In my data travels there are a couple SQL functions which have come in so singularly handily that I've decided to dedicate a blog post to them. Those functions are RANK and DENSE_RANK. In this post I'm going to talk about one particular class of use cases where these functions can come to the rescue.
You can find a detailed definition of these functions all over the place (here, for example: https://docs.microsoft.com/en-us/sql/t-sql/functions/dense-rank-transact-sql?view=sql-server-ver15). Here I'll just give a brief summary.
Usage of DENSE_RANK rank takes the following form:
DENSE_RANK ( ) OVER ( [ <partition_by_clause> ] < order_by_clause > )
Given a result set, a partition is applied which divides the results into distinct chunks. An order by clause then provides an ordering within each partition. The function's induced column of data displays a number indicating the relative position in the ordering within a given partition.
In my experience DENSE_RANK is more useful, but it's worth understanding both and their differences. When there are ties with respect to the ordering, both functions will produce a consistent single value for the same set of rows. When the "next" value in the orderings comes up, DENSE_RANK will give a value incremented by 1, while RANK will produce a value as though we've been incrementing throughout the "tied" rows. This is hard to grasp from a written explanation, so lets look at an example.

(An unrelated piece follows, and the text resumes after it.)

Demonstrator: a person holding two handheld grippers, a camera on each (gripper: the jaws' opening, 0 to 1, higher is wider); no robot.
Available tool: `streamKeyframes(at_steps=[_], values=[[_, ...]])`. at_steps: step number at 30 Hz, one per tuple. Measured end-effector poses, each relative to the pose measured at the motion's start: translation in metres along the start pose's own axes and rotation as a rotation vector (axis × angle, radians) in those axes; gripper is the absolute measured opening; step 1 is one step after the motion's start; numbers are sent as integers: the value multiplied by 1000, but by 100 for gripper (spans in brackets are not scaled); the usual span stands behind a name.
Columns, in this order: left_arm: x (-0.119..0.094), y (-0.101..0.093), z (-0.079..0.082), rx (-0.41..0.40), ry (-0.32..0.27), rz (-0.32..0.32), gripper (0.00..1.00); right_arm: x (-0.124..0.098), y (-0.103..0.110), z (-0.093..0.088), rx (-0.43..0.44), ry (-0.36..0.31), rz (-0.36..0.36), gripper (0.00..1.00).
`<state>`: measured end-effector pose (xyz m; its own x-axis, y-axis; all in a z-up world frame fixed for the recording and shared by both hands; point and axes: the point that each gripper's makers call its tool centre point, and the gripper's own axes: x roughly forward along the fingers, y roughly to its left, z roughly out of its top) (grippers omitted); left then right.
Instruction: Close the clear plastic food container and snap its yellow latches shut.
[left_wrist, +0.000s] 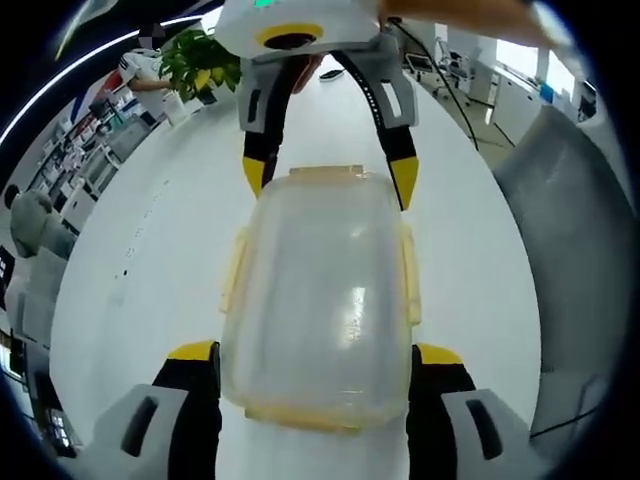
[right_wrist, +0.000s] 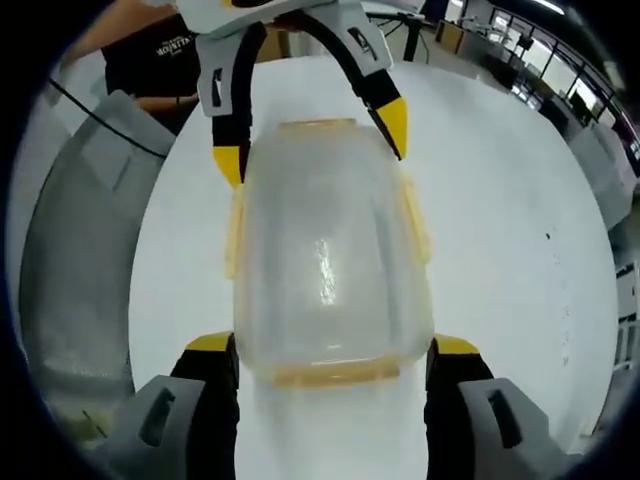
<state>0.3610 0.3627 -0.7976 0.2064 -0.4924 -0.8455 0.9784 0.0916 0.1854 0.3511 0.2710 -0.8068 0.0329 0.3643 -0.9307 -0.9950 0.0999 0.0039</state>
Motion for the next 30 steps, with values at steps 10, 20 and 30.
streamKeyframes(at_steps=[10,20,30], values=[[8,20,1,10,-8,-22,74,0,-20,-1,2,-11,-2,74],[17,45,5,27,1,-41,75,0,-48,-2,6,-12,-13,74],[24,69,9,15,-18,-32,76,1,-75,-2,-10,4,-32,75]])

To see this in detail and understand the use case we're after, lets look at this example table (#Orders in later sample queries). In this table we have some sample sales data of orders to different customers. In this scenario, we're interested in measuring the number of days between various orders. A common need is to look for the maximum days between orders - i.e. the time between the first and last order for a customer.
In the query here we've joined two copies of the #Orders table dubbed ordStart and ordEnd, distinguished by the expressions ordStart.order_date < ordEnd.order_date. Watch out for a cartesian product type effect when doing this out in the wild, since we'll get a row for each pair of orders satisfying the ordStart.order_date < ordEnd.order_date inequality. To get the maximum date difference between orders for a given customer, we can use the datediff function as we've done here, and then use this query as a subquery that we summarize on, by customer, using the MAX function on the datediff(day, ordStart.order_date, ordEnd.order_date) 'days in between' expression. Super simple.

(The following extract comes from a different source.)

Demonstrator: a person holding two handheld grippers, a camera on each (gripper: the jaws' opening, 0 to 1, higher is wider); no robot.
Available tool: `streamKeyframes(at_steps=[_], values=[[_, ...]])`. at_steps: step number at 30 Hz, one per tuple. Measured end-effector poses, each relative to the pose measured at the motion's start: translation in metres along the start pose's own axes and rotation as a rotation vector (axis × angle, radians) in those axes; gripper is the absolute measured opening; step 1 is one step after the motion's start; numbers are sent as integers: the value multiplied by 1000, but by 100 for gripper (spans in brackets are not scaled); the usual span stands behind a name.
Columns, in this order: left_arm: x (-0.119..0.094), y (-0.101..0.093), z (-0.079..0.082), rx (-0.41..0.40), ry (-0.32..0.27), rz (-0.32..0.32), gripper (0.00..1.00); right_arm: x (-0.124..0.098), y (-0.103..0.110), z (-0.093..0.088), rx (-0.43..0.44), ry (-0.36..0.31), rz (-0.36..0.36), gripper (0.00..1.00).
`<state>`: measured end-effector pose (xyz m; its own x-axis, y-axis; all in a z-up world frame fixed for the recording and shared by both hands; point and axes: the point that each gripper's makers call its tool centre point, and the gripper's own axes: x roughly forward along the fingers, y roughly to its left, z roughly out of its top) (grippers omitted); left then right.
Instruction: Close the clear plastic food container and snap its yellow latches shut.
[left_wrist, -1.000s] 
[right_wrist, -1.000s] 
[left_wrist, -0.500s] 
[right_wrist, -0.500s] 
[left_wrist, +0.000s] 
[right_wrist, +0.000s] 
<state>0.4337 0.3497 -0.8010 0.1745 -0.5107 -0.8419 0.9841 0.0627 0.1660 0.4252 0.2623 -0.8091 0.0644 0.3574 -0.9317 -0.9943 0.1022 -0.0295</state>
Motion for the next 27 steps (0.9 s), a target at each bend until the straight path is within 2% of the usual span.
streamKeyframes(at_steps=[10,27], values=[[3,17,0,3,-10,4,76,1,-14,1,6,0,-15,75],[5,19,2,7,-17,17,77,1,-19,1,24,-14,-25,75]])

Now, suppose instead that you've been tasked with finding the number of days between the first or last (or even second, third, etc.) orders of specific types or categories of products. Remember that a product may be ordered multiple times by a given customer. All of a sudden, doing a simple MAX summary isn't going to be sufficient. This is where our handy rank functions come in.
Let's imagine a scenario where we want to size up the amount of time between the first order of a "small product" (let's say these are Spam, Coffee Beans, and Artificial Spleens) and the first order of a "big product" (let's call these Loafers, Personalized Greeting from Stanley Tucci, and Absolute Units, why not). Let's take our detail query from earlier and add some ranks to the output.
,rank() over (partition by ordStart.customer order by ordStart.order_id asc)'earlier rank'
,rank() over (partition by ordStart.customer order by ordEnd.order_id asc) 'later rank'
,dense_rank() over (partition by ordStart.customer order by ordStart.order_id asc) 'earlier dense rank'
,dense_rank() over (partition by ordStart.customer order by ordEnd.order_id asc) 'later dense rank'
If we take a look at the output for a specific customer - MacDolans for example - we can understand the difference between the RANK and DENSE_RANK functions. An order for Coffee Beans with order ID 432569 shows up in three rows as the earlier order. The RANK and DENSE_RANK of this column for this customer is 1 in all three rows. The difference comes in the very next row, where the DENSE_RANK for this order is 2 while the RANK is 4. RANK behaves like it's counting the number of rows in the ordering so far, while DENSE_RANK behaves like it's counting the number of distinct values.
There are a lot of rows we're not interested in for our scenario, so let's add the below to our where clause - this limits our results to just pairs where the earlier order is a small product and the later order is a big one.
and ordStart.product in ('Spam', 'Coffee Beans', 'Artificial Spleens') and ordEnd.product in ('Loafers', 'Personalized Greeting from Stanley Tucci', 'Absolute Units')
Finally, as we're looking for just the first small order to the first big order, we can just add one more line to get what we need.
where details.[earlier dense rank] = details.[later dense rank]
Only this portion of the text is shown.